PROMPT =
With pictures left out, output exactly the lines of the listing below from the line that has "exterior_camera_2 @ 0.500" to the line that has "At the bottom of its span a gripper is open", both lines kept.

MATERIAL PROVIDED =
┄┄┄┄┄┄┄┄┄┄
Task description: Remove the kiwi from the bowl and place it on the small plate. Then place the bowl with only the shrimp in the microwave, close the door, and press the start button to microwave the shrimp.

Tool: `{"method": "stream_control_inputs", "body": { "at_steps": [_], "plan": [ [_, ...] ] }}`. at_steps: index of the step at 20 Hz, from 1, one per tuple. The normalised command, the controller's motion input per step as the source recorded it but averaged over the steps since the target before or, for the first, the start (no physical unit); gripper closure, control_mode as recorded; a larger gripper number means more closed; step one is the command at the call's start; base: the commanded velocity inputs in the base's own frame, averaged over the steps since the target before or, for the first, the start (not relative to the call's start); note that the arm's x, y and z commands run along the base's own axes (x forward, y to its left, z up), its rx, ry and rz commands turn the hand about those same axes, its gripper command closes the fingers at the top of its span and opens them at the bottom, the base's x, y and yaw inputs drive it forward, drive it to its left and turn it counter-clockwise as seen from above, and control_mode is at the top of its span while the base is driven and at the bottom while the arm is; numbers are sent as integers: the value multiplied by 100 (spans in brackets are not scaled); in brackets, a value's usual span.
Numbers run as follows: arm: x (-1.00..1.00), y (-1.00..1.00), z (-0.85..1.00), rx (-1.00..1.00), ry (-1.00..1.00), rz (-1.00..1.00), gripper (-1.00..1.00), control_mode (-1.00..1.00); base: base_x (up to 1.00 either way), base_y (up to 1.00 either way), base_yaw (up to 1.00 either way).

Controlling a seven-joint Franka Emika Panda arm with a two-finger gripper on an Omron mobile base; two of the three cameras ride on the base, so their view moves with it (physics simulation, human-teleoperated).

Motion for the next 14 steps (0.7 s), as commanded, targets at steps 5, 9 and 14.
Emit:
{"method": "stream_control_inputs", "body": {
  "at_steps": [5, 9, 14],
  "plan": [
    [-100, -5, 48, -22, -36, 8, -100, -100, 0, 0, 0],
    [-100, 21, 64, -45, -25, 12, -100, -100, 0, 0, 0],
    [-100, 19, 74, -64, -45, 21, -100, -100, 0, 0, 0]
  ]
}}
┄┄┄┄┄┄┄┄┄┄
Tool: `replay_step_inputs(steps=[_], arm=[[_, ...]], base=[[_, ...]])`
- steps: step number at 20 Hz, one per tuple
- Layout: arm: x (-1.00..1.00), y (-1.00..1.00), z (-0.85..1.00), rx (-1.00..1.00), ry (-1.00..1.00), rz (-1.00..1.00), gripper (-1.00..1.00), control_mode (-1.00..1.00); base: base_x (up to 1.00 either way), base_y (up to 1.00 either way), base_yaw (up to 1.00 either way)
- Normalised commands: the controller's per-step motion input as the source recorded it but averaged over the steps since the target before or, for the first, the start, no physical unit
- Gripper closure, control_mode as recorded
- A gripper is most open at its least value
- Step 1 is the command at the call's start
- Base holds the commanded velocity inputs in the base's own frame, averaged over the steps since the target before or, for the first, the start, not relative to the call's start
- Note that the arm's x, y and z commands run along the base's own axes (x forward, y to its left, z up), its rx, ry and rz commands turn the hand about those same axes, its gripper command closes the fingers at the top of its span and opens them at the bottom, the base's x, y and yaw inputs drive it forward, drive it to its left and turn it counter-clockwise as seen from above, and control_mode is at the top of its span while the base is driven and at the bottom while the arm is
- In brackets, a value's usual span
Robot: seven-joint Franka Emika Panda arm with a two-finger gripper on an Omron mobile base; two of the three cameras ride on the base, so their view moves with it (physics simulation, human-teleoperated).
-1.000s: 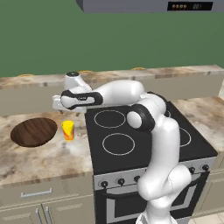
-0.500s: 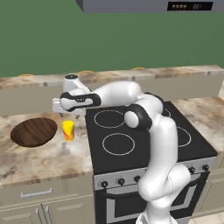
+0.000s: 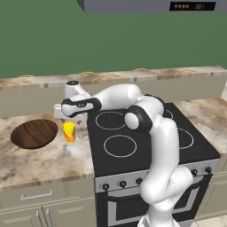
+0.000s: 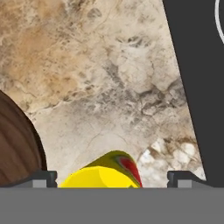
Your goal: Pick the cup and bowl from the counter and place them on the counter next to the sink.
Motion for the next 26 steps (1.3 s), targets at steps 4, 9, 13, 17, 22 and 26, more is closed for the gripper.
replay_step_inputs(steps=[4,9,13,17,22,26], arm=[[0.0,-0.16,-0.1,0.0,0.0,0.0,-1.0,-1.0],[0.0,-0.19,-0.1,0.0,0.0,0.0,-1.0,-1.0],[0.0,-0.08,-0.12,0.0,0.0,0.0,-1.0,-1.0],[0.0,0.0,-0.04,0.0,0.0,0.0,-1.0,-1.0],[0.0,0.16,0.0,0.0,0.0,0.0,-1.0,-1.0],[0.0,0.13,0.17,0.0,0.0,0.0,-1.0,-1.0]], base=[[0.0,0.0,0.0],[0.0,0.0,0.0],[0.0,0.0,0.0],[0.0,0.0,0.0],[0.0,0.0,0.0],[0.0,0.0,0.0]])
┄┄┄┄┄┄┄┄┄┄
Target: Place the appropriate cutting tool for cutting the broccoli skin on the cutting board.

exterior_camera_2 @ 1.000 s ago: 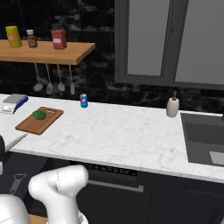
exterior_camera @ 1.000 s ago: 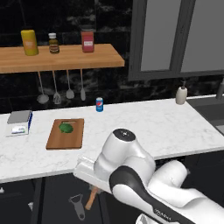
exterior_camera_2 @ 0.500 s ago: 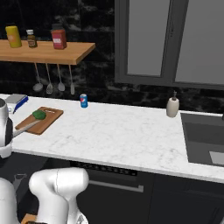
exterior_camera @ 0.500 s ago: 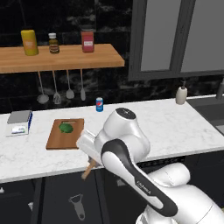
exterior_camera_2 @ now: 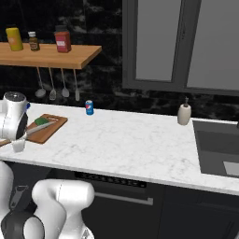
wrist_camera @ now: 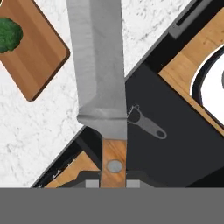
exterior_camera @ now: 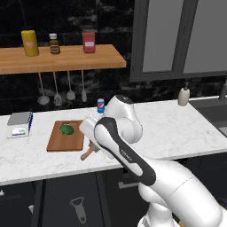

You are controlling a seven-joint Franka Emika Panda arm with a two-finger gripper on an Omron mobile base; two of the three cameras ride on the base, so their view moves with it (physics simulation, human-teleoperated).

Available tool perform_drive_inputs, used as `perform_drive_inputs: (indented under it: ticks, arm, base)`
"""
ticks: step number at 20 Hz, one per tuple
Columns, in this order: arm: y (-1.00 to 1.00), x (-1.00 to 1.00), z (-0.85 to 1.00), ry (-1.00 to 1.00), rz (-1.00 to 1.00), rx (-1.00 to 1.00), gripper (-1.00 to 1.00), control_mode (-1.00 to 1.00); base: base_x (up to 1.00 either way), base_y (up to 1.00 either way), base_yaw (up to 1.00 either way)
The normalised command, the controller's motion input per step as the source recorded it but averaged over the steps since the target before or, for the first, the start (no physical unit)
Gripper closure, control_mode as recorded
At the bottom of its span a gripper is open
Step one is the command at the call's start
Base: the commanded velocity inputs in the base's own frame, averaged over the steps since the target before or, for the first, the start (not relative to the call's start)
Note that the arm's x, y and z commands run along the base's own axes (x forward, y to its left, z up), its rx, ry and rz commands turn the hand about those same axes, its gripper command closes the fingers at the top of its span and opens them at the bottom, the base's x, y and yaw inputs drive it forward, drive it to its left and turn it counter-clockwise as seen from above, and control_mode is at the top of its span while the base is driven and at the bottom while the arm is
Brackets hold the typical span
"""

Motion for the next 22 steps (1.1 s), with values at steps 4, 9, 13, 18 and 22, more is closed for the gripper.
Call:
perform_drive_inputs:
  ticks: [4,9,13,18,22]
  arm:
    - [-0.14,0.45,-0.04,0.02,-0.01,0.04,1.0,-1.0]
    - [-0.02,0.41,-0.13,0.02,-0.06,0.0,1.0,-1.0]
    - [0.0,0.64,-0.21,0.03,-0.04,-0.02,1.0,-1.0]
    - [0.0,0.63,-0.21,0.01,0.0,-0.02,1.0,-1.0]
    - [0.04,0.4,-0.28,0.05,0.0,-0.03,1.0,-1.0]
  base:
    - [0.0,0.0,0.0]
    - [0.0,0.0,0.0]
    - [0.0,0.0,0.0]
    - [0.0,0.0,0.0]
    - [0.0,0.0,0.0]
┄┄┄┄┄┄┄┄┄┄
RESPONSE =
exterior_camera_2 @ 0.500 s ago: 
exterior_camera @ 0.500 s ago: 
exterior_camera_2 @ now: 
wrist_camera @ now: 
exterior_camera @ now: 

You are controlling a seven-joint Franka Emika Panda arm with a two-finger gripper on an Omron mobile base; two of the three cameras ride on the base, so their view moves with it (physics simulation, human-teleoperated).

Available tool perform_drive_inputs, used as `perform_drive_inputs: (indented under it: ticks, arm, base)`
"""
ticks: step number at 20 Hz, one per tuple
Columns, in this order: arm: y (-1.00 to 1.00), x (-1.00 to 1.00), z (-0.85 to 1.00), ry (-1.00 to 1.00), rz (-1.00 to 1.00), rx (-1.00 to 1.00), gripper (-1.00 to 1.00), control_mode (-1.00 to 1.00); base: base_x (up to 1.00 either way), base_y (up to 1.00 either way), base_yaw (up to 1.00 either way)
The normalised command, the controller's motion input per step as the source recorded it but averaged over the steps since the target before or, for the first, the start (no physical unit)
Gripper closure, control_mode as recorded
At the bottom of its span a gripper is open

Besides this answer, the exercise requires nothing else.